◆ **Required work**:
Some lines in the entries contain the word "robot". Copy all of them.

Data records
⟨
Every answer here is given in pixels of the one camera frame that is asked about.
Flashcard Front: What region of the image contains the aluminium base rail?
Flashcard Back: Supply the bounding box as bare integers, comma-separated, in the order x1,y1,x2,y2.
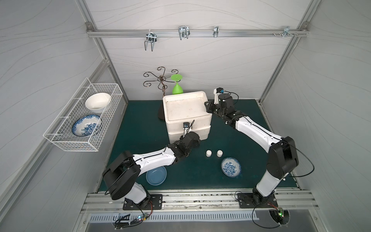
81,188,319,213

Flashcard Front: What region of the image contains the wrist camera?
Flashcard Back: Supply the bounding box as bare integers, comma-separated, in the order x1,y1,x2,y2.
214,88,224,104
183,122,191,130

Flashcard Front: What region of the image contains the blue patterned bowl in basket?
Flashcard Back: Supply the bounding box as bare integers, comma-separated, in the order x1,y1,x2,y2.
71,114,101,137

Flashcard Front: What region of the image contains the green plastic wine glass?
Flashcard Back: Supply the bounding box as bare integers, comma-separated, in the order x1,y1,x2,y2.
171,74,184,95

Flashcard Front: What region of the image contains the aluminium top rail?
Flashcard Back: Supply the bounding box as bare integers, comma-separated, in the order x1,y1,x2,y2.
87,29,310,38

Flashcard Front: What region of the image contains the brown metal cup rack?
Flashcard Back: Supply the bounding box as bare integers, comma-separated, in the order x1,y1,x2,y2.
143,66,175,121

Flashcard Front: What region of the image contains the white bowl in basket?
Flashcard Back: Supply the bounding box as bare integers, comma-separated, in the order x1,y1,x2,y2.
85,93,111,114

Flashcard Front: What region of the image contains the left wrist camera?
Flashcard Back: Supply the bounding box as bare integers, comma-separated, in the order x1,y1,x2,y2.
183,122,191,130

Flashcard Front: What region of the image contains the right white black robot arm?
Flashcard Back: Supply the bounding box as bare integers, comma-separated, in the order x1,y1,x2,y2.
204,93,299,206

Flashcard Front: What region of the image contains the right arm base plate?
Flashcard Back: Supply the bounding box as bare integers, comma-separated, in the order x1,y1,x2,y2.
235,192,278,209

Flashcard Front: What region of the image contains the metal hook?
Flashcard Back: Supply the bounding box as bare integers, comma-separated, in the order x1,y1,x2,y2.
213,26,219,38
144,32,157,51
272,27,299,38
178,26,190,40

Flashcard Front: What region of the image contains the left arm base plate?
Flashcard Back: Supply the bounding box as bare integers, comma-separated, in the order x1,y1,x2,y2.
123,194,163,211

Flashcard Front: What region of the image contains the white wire basket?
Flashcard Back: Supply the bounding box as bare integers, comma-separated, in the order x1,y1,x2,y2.
43,78,123,152

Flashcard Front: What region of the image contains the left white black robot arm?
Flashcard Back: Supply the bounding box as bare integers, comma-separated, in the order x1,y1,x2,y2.
102,132,200,209

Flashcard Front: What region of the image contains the blue white patterned bowl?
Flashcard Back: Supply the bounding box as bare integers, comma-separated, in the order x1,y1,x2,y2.
221,157,242,178

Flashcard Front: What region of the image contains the white three-drawer cabinet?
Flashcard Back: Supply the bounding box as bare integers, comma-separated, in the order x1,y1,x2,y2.
163,91,212,143

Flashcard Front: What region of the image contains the plain blue bowl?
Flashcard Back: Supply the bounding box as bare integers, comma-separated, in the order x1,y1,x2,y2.
146,166,167,186

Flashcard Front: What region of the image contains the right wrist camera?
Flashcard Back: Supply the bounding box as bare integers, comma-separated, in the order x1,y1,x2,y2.
214,88,224,104

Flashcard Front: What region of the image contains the black cable right base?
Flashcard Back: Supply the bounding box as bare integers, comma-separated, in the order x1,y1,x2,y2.
250,205,288,230
⟩
◆ **Response to the task**:
Flashcard Front: What region of the image contains the right white black robot arm?
Flashcard Front: What region of the image contains the left white black robot arm?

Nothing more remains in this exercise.